## Your goal
Across the entries below, the lines containing "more" should be counted and only their number returned.

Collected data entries
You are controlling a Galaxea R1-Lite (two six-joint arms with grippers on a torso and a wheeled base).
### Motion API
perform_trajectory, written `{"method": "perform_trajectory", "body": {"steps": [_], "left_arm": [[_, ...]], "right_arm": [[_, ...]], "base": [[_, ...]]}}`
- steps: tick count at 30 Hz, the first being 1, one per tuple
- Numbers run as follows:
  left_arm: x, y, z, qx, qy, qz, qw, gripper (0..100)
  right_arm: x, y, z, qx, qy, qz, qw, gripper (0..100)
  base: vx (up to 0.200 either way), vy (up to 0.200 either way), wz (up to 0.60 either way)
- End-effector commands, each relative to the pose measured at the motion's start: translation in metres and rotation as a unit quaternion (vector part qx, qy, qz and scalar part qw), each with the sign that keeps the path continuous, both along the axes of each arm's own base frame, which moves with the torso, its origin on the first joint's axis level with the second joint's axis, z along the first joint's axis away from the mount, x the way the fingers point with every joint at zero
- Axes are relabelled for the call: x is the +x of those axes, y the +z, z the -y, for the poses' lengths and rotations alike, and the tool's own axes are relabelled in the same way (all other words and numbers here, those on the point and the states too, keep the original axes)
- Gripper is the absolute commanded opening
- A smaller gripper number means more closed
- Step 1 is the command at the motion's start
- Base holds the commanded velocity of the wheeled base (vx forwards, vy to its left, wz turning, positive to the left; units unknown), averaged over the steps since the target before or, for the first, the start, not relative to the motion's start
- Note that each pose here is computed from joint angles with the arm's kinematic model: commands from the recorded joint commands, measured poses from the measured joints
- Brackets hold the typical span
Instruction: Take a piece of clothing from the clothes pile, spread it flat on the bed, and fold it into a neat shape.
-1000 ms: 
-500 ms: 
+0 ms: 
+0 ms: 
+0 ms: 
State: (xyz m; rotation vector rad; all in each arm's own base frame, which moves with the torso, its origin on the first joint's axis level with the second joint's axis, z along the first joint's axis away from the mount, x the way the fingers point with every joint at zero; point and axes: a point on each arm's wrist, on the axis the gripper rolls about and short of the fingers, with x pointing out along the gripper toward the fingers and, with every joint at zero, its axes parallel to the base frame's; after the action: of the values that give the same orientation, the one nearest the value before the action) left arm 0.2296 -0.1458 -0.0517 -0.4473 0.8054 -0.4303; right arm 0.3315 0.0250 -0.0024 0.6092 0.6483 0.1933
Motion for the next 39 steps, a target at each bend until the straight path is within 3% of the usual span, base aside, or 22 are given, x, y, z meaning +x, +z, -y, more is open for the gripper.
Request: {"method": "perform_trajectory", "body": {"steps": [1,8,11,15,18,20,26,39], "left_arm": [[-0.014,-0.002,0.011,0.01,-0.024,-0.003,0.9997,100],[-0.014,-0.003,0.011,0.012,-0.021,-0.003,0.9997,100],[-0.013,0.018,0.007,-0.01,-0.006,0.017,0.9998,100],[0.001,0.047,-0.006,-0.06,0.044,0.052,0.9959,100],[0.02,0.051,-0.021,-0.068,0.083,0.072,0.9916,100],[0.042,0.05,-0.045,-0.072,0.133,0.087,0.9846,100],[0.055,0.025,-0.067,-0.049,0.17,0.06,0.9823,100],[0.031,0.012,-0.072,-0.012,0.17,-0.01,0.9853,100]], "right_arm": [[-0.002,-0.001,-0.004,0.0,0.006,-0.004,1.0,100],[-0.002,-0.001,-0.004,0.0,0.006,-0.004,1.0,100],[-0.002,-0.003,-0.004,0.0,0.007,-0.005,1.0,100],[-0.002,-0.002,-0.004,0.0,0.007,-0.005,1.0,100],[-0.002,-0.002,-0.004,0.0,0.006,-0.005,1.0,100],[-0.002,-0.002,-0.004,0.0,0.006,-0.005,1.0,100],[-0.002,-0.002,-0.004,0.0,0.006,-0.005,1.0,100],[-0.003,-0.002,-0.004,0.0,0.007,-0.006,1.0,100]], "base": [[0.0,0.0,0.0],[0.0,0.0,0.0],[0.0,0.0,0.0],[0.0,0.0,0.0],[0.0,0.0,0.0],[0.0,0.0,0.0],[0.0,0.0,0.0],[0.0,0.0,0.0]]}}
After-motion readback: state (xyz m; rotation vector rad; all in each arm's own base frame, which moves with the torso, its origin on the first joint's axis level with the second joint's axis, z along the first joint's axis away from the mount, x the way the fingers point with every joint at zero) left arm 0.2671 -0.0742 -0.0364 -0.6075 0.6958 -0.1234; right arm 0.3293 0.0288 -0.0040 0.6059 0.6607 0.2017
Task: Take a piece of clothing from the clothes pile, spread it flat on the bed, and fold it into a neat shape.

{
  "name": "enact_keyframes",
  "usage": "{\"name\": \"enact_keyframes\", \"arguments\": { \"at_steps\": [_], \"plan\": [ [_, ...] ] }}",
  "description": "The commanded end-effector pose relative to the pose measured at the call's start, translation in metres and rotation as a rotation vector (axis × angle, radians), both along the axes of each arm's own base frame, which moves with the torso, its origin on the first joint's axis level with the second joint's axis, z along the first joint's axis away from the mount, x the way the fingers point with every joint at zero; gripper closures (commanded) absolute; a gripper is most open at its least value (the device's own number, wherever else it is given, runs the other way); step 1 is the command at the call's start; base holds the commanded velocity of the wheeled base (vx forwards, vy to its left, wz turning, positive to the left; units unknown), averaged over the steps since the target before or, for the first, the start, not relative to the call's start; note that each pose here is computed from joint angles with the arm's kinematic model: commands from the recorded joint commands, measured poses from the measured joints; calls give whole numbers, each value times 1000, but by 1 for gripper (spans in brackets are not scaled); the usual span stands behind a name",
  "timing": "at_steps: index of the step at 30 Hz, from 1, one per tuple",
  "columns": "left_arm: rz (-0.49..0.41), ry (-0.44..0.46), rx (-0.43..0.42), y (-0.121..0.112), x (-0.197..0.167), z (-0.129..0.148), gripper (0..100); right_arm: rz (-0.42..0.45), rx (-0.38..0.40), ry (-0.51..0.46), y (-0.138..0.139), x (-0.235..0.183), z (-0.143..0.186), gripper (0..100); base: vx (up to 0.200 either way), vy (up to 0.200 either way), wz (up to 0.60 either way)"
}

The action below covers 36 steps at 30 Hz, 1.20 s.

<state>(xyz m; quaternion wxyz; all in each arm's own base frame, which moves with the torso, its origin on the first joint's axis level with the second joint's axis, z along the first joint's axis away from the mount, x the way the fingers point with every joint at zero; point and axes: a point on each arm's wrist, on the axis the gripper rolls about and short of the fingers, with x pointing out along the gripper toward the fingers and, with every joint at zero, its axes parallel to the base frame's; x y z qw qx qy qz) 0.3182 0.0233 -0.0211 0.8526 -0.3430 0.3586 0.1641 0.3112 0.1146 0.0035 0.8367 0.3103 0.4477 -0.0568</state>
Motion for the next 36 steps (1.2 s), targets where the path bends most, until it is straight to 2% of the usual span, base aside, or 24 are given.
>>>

## Exercise output
2